O partido Democratic Rally (DISY) vence as eleições com 37,70% dos votos. Segue-se o Partido Progressista do Povo Trabalhador com 26,90% dos votos. Em terceiro lugar surge o Partido Democrático (DIKO) com 10,80% e em quarto lugar o Movement for Social Democracy (EDEK) com 7,70% dos votos.

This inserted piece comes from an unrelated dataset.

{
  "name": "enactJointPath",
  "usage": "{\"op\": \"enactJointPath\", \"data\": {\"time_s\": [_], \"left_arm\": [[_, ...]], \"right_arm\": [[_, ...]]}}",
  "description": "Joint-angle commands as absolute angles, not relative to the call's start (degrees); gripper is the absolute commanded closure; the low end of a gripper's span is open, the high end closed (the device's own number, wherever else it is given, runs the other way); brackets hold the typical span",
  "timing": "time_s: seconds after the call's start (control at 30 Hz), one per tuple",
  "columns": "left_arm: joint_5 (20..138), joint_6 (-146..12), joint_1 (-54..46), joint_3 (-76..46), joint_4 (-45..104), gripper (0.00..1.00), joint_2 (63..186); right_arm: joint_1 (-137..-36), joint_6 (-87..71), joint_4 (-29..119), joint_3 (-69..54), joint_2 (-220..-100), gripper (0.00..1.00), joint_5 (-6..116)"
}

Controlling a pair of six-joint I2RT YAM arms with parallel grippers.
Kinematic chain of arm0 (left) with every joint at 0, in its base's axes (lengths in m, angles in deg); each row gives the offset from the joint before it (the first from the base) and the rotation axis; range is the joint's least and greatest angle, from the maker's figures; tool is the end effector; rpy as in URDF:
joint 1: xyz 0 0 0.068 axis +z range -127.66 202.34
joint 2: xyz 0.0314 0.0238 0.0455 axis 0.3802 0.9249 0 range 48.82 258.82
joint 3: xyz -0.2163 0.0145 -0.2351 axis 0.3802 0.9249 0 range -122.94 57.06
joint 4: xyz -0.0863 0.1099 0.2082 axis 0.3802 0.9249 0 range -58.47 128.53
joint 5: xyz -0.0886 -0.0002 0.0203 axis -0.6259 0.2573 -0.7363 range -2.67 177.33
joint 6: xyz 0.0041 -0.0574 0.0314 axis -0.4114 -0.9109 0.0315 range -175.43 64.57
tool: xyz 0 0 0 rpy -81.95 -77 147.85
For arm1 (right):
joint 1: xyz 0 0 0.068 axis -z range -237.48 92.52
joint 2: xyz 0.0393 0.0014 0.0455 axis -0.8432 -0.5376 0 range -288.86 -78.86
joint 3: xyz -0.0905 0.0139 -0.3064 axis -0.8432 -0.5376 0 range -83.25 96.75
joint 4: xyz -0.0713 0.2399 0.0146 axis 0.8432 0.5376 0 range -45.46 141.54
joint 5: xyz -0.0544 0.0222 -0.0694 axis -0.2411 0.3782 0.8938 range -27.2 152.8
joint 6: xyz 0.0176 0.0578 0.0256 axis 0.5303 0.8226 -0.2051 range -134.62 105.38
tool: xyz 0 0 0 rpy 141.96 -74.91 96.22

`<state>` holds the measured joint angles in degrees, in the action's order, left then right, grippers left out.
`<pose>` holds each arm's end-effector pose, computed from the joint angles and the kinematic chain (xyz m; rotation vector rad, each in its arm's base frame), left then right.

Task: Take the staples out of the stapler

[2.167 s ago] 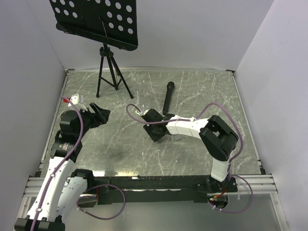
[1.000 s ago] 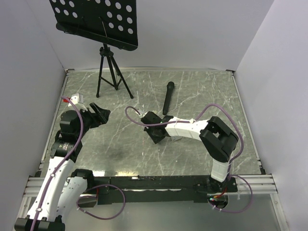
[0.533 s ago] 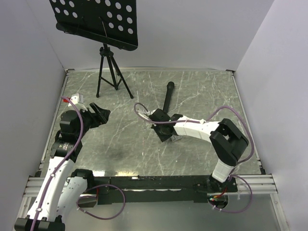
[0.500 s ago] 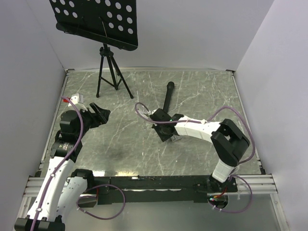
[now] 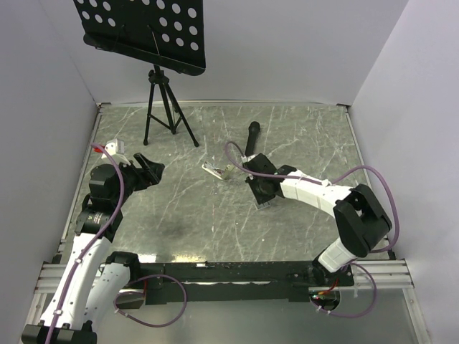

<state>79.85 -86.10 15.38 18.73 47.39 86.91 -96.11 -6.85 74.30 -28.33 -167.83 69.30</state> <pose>0.1262 -0.0221 0.3334 -0.2945 1.8574 -0.5761 0.2355 0.1806 0.2323 -0.6779 2.5888 0.1053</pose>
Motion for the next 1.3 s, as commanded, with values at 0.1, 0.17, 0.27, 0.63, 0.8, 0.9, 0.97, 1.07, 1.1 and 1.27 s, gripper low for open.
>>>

Em 2009 as eleições ditaram dois deputados para Aliança Democrática (DISY) e para o Partido Progressista do Povo Trabalhador (AKEL), um deputado para Partido Democrata (DI.KO) e para o Movimento dos Sociais-Democratas (EDEK).

Chipre é membro da União Europeia desde 2004. Por ter o setor financeiro demasiado exposto à crise da dívida na Grécia pediu, em 2012, ajuda financeira da zona euro para conter os riscos para a economia. No ano seguinte, o pró-europeu de direita Nicos Anastasiades (DISY) foi eleito Presidente da República e garantiu que a primeira prioridade do seu mandato seria restaurar a credibilidade do país.

O Chipre está sob resgate financeiro internacional desde março de 2013. O acordo da zona euro e do FMI prevê um resgate de dez mil milhões de euros. Em troca, o país teve de reestruturar o seu setor bancário, criar uma taxa sobre os depósitos bancários abaixo e superiores a 100 mil euros, adotar um programa de cortes orçamentais drásticos, privatizações e aumentar o imposto sobre as sociedades empresariais.

Em 2004, o país passou a integrar a União Europeia. Participou nas eleições europeias desse ano e foram às urnas 72,5% dos cipriotas. Nestas eleições, o número diminui para os 42,37%.